Understanding how to prove an inequality is a foundational mathematical skill. Inequalities tell us about the relative size of two expressions. To prove an inequality means showing that it holds true for the specified range of variables involved.

In our case, we are proving an inequality involving the arithmetic and geometric means of two nonnegative real numbers. The proof uses a clever approach by examining the square of the difference between the square roots of these numbers. Since the square of any real number is nonnegative, we start with the premise \( (\sqrt{a} - \sqrt{b})^2 \geq 0 \). Expanding this expression and manipulating it carefully allows us to demonstrate the desired relationship between the arithmetic and geometric means.
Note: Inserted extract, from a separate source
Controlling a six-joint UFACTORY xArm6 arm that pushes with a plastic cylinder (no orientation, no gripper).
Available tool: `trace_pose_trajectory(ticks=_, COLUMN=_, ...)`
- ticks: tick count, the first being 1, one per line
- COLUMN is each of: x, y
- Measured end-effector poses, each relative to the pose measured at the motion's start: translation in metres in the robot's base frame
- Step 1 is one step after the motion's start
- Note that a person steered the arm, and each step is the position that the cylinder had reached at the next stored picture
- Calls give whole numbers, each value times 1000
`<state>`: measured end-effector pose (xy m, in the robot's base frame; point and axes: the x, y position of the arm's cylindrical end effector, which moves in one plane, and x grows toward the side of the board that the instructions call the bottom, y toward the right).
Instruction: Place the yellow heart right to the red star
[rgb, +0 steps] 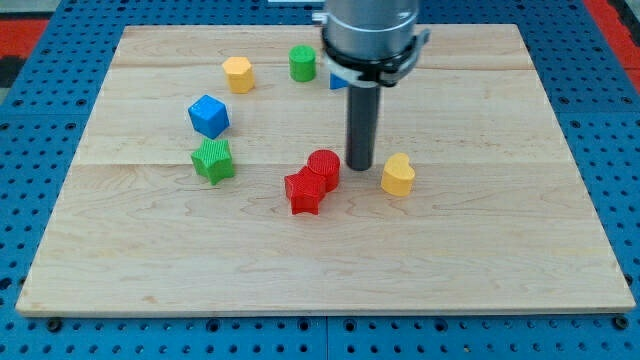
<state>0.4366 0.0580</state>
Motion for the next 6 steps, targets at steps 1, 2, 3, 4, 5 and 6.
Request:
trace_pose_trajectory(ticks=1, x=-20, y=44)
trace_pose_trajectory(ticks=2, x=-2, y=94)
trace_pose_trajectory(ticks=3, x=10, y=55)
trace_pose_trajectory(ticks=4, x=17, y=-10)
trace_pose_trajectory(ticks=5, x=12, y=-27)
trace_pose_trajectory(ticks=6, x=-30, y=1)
The arithmetic mean, often referred to as the average, is a measure of central tendency. It is calculated by taking the sum of a set of values and dividing it by the count of the values.
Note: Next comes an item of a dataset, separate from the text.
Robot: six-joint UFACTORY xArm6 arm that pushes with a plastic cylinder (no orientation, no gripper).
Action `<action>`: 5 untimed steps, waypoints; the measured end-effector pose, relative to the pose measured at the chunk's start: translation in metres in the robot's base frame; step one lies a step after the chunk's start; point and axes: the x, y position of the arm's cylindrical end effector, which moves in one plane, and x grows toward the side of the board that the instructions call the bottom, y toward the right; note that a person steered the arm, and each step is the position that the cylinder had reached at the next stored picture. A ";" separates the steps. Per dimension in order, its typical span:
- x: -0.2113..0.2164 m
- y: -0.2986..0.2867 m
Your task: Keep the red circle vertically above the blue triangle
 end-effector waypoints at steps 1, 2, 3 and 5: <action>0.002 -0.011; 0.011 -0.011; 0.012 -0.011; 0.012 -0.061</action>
For example, the arithmetic mean of two nonnegative real numbers \(a\) and \(b\) is expressed as \(\frac{a+b}{2}\). It represents a value that is equidistant from \(a\) and \(b\) on the number line. The concept of an average is intuitive and is used extensively in various fields, including statistics, finance, and everyday life. When we talk about averages in a general sense, we are typically referring to the arithmetic mean.

In contrast to the arithmetic mean, the geometric mean is a measure that indicates the central tendency of a set of numbers by using the product of their values. Specifically, the geometric mean of two nonnegative real numbers \(a\) and \(b\) is the square root of their product, denoted \(\sqrt{ab}\).

It can be thought of as the 'average' that represents the numbers in a multiplicative sense and is particularly useful when dealing with rates of change or percentages. Geometric mean finds applications in fields like finance, especially in the context of growth rates and returns.

The inequality of arithmetic and geometric means, also known as the AM-GM inequality, states that for any nonnegative real numbers, the arithmetic mean is always greater than or equal to the geometric mean. This can be written as \(\frac{a+b}{2} \geq \sqrt{ab}\).

The inequality is strict (meaning the mean is greater) unless the two numbers are equal, in which case the two means are the same. Our exercise demonstrates this inequality using a sequence of algebraic steps, starting with a squared expression, leading to the final inequality which embodies a profound mathematical relationship that has powerful implications in various scientific and mathematical contexts.